*Exercise requirements:*
Transcribe all of the records precisely as they are presented.

*Dataset entries:*
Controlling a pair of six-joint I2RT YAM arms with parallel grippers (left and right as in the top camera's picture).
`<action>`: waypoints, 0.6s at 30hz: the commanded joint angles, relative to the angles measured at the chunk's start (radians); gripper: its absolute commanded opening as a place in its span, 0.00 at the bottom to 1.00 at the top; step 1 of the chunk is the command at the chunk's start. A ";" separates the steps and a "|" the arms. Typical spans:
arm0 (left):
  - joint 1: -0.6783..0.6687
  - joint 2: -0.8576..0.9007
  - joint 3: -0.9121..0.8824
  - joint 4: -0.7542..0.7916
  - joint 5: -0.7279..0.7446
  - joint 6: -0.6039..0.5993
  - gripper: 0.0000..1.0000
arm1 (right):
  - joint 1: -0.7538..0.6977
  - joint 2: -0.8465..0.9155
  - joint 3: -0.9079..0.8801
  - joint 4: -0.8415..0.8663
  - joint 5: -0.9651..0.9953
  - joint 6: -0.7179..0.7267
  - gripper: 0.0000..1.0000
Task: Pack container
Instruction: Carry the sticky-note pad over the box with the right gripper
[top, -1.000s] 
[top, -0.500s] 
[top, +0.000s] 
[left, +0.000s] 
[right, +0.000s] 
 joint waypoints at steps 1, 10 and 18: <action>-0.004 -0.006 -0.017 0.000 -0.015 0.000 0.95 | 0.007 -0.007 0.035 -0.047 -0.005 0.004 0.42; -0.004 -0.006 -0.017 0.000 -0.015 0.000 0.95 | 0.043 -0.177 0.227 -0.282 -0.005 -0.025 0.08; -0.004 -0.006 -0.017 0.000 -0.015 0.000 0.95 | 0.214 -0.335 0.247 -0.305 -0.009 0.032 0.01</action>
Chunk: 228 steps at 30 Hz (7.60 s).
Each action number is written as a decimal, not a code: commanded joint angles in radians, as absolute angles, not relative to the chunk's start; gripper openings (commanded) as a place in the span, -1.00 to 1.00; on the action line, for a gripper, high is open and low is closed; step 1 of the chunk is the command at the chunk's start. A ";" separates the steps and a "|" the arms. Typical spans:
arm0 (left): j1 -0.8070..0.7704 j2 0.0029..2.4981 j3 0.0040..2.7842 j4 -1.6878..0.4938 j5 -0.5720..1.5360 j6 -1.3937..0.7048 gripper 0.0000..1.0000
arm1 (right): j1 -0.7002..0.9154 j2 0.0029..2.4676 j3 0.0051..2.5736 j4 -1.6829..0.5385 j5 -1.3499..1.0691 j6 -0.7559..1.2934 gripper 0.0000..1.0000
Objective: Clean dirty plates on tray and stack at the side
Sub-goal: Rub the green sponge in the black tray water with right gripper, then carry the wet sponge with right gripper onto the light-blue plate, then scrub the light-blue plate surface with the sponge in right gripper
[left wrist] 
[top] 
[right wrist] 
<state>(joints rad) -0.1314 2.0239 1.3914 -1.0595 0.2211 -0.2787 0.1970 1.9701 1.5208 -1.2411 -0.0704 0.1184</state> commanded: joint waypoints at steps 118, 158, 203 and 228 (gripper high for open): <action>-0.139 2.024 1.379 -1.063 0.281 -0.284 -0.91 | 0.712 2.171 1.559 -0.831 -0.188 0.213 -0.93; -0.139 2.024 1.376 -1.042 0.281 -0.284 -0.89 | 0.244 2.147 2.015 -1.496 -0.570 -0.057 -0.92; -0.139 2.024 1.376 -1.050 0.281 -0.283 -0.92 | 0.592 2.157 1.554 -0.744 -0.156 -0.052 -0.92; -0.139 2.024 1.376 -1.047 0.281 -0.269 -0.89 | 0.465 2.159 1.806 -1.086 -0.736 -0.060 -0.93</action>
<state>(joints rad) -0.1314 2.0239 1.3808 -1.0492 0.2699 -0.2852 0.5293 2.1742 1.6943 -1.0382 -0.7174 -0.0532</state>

*Task solution:*
Controlling a pair of six-joint I2RT YAM arms with parallel grippers (left and right as in the top camera's picture).
`<action>`: waypoints, 0.6s at 30hz: the commanded joint angles, relative to the angles measured at the chunk's start (radians); gripper: its absolute commanded opening as a place in its span, 0.00 at the bottom to 1.00 at the top; step 1 of the chunk is the command at the chunk's start. A ";" separates the steps and a "|" the arms. Typical spans:
arm0 (left):
  - joint 1: -0.6783..0.6687
  - joint 2: -0.8576..0.9007
  - joint 3: -0.9121..0.8824
  - joint 4: -0.7542..0.7916
  - joint 5: -0.7279..0.7446
  - joint 6: -0.6039..0.5993
  - gripper: 0.0000..1.0000
arm1 (right):
  - joint 1: -0.7538..0.6977
  - joint 2: -0.8465..0.9155
  - joint 3: -0.9079..0.8801
  - joint 4: -0.8415..0.8663
  - joint 5: -0.9651..0.9953
  - joint 6: -0.7179..0.7267
  - gripper: 0.0000..1.0000
Task: Pack container
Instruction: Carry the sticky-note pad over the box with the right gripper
[top, -1.000s] 
[top, -0.500s] 
[top, +0.000s] 
[left, +0.000s] 
[right, +0.000s] 
 joint waypoints at steps 1, 10 and 18: <action>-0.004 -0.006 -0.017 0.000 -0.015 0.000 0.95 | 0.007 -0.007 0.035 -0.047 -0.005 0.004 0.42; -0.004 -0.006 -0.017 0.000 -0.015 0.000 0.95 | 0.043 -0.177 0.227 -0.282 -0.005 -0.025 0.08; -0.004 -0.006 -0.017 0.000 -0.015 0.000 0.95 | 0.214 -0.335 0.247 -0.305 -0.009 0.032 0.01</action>
Chunk: 228 steps at 30 Hz (7.60 s).
Each action number is written as a decimal, not a code: commanded joint angles in radians, as absolute angles, not relative to the chunk's start; gripper openings (commanded) as a place in the span, -1.00 to 1.00; on the action line, for a gripper, high is open and low is closed; step 1 of the chunk is the command at the chunk's start. A ";" separates the steps and a "|" the arms. Typical spans:
arm0 (left): j1 -0.8070..0.7704 j2 0.0029..2.4981 j3 0.0040..2.7842 j4 -1.6878..0.4938 j5 -0.5720..1.5360 j6 -1.3937..0.7048 gripper 0.0000..1.0000
arm1 (right): j1 -0.7002..0.9154 j2 0.0029..2.4676 j3 0.0051..2.5736 j4 -1.6829..0.5385 j5 -1.3499..1.0691 j6 -0.7559..1.2934 gripper 0.0000..1.0000
Objective: Clean dirty plates on tray and stack at the side
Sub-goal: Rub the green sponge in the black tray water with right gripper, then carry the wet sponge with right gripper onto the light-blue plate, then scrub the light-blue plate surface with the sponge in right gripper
[left wrist] 
[top] 
[right wrist] 
<state>(joints rad) -0.1314 2.0239 1.3914 -1.0595 0.2211 -0.2787 0.1970 1.9701 1.5208 -1.2411 -0.0704 0.1184</state> commanded: joint waypoints at steps 118, 158, 203 and 228 (gripper high for open): <action>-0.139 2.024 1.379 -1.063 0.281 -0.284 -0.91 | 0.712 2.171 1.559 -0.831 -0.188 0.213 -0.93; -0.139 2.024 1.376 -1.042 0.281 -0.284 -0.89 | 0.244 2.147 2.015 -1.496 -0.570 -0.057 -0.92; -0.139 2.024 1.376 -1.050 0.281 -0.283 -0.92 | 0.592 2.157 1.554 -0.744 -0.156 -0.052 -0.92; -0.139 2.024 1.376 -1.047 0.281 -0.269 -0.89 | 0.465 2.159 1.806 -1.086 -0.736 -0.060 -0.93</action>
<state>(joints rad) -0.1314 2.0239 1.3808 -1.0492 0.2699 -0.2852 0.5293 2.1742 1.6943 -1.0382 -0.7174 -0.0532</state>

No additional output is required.